Records from a data collection:
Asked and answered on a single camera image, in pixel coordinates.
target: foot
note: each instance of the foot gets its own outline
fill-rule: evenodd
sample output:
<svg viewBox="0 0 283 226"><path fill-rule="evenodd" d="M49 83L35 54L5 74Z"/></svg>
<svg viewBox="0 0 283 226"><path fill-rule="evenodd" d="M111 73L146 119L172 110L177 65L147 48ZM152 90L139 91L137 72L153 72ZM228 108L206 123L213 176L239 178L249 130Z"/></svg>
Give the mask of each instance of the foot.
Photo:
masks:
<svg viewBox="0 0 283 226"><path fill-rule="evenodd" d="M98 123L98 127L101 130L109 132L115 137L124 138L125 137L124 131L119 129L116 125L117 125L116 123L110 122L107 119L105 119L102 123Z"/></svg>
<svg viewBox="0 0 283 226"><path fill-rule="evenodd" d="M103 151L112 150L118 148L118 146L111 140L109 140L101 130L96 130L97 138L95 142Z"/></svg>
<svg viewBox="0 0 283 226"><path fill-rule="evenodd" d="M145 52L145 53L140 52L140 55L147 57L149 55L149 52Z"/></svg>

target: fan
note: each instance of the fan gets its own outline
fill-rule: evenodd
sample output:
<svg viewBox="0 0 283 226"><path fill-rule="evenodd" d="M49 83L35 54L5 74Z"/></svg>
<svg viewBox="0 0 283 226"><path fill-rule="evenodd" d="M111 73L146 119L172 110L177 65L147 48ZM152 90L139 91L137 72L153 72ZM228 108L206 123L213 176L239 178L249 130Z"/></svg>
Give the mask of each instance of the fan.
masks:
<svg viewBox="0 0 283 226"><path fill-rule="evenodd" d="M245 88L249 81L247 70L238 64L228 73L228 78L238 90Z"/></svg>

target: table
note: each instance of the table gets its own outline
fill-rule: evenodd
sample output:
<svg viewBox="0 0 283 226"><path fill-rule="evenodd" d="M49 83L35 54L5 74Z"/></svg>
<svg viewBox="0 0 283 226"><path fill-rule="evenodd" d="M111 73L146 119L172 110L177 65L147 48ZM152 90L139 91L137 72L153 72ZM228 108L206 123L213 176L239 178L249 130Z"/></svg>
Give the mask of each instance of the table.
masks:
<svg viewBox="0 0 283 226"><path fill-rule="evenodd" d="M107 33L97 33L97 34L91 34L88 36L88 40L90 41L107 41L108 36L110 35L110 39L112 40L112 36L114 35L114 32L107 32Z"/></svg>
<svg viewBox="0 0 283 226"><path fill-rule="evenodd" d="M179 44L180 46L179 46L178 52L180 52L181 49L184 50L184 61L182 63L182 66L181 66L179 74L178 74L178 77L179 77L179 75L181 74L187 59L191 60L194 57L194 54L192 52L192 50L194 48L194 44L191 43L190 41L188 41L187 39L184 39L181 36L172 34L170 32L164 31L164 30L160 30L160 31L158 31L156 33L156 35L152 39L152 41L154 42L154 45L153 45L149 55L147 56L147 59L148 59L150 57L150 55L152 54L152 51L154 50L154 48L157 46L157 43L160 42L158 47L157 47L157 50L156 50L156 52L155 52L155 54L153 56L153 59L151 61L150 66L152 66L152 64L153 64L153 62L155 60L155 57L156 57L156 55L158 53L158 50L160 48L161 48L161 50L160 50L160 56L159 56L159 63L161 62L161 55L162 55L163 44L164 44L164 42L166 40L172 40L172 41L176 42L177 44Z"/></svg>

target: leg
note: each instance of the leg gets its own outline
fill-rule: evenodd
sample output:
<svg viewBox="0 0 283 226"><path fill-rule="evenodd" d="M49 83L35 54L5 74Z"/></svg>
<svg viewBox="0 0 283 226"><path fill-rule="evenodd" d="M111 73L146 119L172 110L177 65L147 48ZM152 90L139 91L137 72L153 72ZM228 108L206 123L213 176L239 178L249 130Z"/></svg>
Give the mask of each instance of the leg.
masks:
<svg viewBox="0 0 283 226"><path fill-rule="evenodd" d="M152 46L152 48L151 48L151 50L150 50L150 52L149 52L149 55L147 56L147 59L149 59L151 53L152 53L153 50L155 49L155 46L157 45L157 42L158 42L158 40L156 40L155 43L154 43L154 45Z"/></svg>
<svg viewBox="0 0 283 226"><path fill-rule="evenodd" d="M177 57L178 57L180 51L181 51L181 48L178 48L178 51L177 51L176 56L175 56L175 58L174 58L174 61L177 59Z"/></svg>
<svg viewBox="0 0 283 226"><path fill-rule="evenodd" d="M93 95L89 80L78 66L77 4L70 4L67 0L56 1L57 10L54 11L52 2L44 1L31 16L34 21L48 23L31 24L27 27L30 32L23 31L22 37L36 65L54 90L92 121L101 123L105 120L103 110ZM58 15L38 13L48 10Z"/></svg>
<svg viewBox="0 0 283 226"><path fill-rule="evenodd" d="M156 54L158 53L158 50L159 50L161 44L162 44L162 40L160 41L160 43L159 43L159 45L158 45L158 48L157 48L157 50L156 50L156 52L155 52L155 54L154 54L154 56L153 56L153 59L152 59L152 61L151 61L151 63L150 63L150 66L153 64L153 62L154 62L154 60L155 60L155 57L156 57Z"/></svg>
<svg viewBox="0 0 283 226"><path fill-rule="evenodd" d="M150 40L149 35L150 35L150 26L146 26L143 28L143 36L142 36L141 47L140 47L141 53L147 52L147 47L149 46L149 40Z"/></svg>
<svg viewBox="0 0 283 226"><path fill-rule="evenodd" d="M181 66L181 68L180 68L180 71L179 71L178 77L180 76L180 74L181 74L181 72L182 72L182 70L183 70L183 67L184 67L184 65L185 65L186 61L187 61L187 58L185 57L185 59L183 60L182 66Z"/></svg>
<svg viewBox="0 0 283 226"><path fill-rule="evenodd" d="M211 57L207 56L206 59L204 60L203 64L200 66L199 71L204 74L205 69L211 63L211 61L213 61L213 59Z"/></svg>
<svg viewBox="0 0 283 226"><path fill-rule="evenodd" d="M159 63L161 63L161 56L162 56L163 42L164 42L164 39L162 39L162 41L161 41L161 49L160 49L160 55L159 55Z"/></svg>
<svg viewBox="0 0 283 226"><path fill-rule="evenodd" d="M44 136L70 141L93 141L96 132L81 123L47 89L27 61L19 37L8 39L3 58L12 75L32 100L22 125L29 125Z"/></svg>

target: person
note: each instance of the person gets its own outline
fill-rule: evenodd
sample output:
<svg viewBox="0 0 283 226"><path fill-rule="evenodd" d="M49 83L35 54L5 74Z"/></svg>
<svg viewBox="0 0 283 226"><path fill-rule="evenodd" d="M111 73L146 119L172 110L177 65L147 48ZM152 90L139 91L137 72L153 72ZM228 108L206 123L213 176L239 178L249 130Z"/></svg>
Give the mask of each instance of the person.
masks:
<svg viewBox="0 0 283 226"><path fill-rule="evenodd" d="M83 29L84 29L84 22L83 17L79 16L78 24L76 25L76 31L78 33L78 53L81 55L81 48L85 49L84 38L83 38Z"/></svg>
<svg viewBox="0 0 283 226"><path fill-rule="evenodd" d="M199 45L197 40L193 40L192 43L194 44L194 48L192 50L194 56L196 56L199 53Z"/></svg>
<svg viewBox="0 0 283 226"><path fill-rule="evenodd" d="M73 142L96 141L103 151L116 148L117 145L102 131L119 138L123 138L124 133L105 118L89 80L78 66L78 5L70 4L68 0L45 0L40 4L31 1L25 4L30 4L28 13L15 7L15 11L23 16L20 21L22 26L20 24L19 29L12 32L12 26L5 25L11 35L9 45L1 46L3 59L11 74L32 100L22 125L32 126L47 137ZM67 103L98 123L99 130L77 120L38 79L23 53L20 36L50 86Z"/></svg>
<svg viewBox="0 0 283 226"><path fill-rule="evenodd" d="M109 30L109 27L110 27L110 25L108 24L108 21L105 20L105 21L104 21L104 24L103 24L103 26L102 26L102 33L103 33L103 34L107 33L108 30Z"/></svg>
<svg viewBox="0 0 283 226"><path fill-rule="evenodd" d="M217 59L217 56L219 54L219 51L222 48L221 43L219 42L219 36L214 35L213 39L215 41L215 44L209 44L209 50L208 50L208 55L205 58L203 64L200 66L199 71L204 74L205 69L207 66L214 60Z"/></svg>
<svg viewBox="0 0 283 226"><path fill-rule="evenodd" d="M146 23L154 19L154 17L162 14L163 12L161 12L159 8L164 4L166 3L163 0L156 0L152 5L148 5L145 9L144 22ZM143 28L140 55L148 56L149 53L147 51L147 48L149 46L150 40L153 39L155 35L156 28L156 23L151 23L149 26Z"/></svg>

**Prompt:** Repeat the entries above exactly, beginning at their first line and ending with the line that contains "Give the mask of each instance of the table.", with nothing added.

**The answer:**
Asked and answered on a single camera image, in pixel coordinates.
target: foot
note: each instance of the foot gets its own outline
fill-rule: evenodd
sample output:
<svg viewBox="0 0 283 226"><path fill-rule="evenodd" d="M49 83L35 54L5 74Z"/></svg>
<svg viewBox="0 0 283 226"><path fill-rule="evenodd" d="M111 73L146 119L172 110L177 65L147 48ZM152 90L139 91L137 72L153 72ZM228 108L206 123L213 176L239 178L249 130Z"/></svg>
Give the mask of each instance of the foot.
Photo:
masks:
<svg viewBox="0 0 283 226"><path fill-rule="evenodd" d="M98 123L98 127L101 130L109 132L115 137L124 138L125 137L124 131L119 129L116 125L117 125L116 123L110 122L107 119L105 119L102 123Z"/></svg>
<svg viewBox="0 0 283 226"><path fill-rule="evenodd" d="M103 151L112 150L118 148L118 146L111 140L109 140L101 130L96 130L97 138L95 142Z"/></svg>
<svg viewBox="0 0 283 226"><path fill-rule="evenodd" d="M145 52L145 53L140 52L140 55L147 57L149 55L149 52Z"/></svg>

target: fan
note: each instance of the fan gets its own outline
fill-rule: evenodd
sample output:
<svg viewBox="0 0 283 226"><path fill-rule="evenodd" d="M49 83L35 54L5 74Z"/></svg>
<svg viewBox="0 0 283 226"><path fill-rule="evenodd" d="M111 73L146 119L172 110L177 65L147 48ZM152 90L139 91L137 72L153 72ZM228 108L206 123L213 176L239 178L249 130Z"/></svg>
Give the mask of each instance of the fan.
masks:
<svg viewBox="0 0 283 226"><path fill-rule="evenodd" d="M245 88L249 81L247 70L238 64L228 73L228 78L238 90Z"/></svg>

target: table
note: each instance of the table gets its own outline
fill-rule: evenodd
sample output:
<svg viewBox="0 0 283 226"><path fill-rule="evenodd" d="M49 83L35 54L5 74Z"/></svg>
<svg viewBox="0 0 283 226"><path fill-rule="evenodd" d="M111 73L146 119L172 110L177 65L147 48ZM152 90L139 91L137 72L153 72ZM228 108L206 123L213 176L239 178L249 130Z"/></svg>
Give the mask of each instance of the table.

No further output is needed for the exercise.